Relationships are Complicated! An Analysis of Relationships Between Datasets on the Web
Kate Lin, Tarfah Alrashed, Natasha Noy
TL;DR
The paper tackles the challenge of understanding how web-distributed datasets relate to each other, arguing that such relationships are crucial for discovery, reproducibility, and trust. It grounds a comprehensive taxonomy in user tasks and formal definitions, distinguishing provenance-based relationships (Replica, Version, Subset, Derivation, Variant) from non-provenance-based ones (Topically Similar, Task-similar, Integratable). Through an empirical study over a 2.7 million dataset corpus annotated with ground-truth pairs, it compares schema.org-based markup, heuristics, gradient-boosted trees, and LLM-based classification, finding that metadata-driven ML approaches achieve about 90% accuracy and outperform baselines. The study reveals that at least 20% of datasets have a relationship with another dataset, highlights gaps in semantic markup (schema.org) for many relationships, and argues for richer metadata and tooling to better capture provenance and context.

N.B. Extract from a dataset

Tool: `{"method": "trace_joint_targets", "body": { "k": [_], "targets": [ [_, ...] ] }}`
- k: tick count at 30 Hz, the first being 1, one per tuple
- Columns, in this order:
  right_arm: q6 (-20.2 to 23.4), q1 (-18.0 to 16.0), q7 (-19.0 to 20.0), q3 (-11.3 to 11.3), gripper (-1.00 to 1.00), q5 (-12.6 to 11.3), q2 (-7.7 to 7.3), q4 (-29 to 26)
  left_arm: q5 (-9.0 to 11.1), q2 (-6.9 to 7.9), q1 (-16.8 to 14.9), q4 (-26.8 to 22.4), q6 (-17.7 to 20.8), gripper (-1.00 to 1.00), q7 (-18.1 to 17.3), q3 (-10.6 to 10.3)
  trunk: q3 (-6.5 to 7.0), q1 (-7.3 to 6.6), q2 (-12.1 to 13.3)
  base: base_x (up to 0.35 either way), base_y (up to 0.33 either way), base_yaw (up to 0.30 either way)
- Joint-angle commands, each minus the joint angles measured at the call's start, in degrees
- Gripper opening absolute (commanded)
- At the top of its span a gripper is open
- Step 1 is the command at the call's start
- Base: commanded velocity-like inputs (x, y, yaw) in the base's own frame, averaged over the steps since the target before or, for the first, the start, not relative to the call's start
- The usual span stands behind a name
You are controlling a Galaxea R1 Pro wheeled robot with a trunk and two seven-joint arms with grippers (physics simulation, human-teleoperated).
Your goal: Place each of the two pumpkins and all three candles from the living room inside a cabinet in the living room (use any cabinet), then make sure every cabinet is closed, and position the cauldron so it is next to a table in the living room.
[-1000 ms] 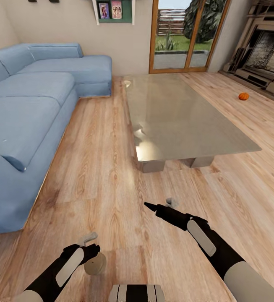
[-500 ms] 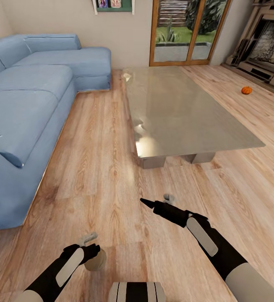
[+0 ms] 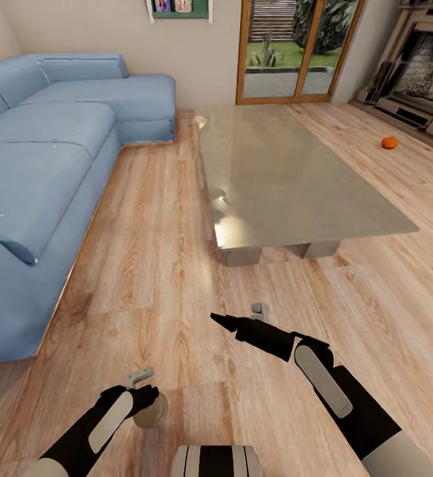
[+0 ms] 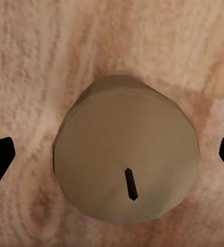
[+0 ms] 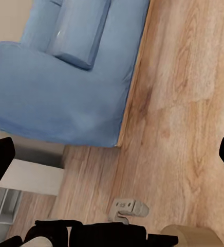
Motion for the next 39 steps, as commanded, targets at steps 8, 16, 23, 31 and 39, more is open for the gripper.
{"method": "trace_joint_targets", "body": {
  "k": [8,16,23,31,39],
  "targets": [
    [0.2,0.0,-0.1,0.1,1.00,-0.3,-0.04,0.1,0.6,0.03,0.0,-0.1,0.0,1.00,0.4,-1.0,-0.04,-0.01,0.0,0.000,0.000,0.000],
    [0.2,0.0,-0.1,0.1,1.00,-0.3,-0.04,0.1,0.7,0.09,0.0,-0.1,0.0,1.00,-0.3,-1.2,-0.04,-0.01,0.0,0.000,0.000,0.000],
    [0.2,0.0,-0.1,0.1,1.00,-0.3,-0.04,0.2,0.5,0.18,0.0,-0.1,-0.1,1.00,-3.1,-1.4,-0.04,-0.01,0.0,0.000,0.000,0.000],
    [0.2,0.0,-0.2,0.1,1.00,-0.3,-0.04,0.3,0.5,0.26,0.0,0.1,-1.6,1.00,-3.3,-1.4,-0.04,-0.01,0.0,0.000,0.000,0.000],
    [0.2,0.0,-0.2,0.1,1.00,-0.3,-0.03,0.3,0.5,0.55,0.0,0.3,-1.8,1.00,-3.2,-1.3,-0.71,0.07,-0.1,0.000,0.000,0.000]
  ]
}}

Overall, the work sets a scalable benchmark for future research and provides a public release of a large dataset-page collection to advance dataset discovery and interoperability.
Abstract
The Web today has millions of datasets, and the number of datasets continues to grow at a rapid pace. These datasets are not standalone entities; rather, they are intricately connected through complex relationships. Semantic relationships between datasets provide critical insights for research and decision-making processes. In this paper, we study dataset relationships from the perspective of users who discover, use, and share datasets on the Web: what relationships are important for different tasks? What contextual information might users want to know? We first present a comprehensive taxonomy of relationships between datasets on the Web and map these relationships to user tasks performed during dataset discovery. We develop a series of methods to identify these relationships and compare their performance on a large corpus of datasets generated from Web pages with schema.org markup. We demonstrate that machine-learning based methods that use dataset metadata achieve multi-class classification accuracy of 90%. Finally, we highlight gaps in available semantic markup for datasets and discuss how incorporating comprehensive semantics can facilitate the identification of dataset relationships. By providing a comprehensive overview of dataset relationships at scale, this paper sets a benchmark for future research.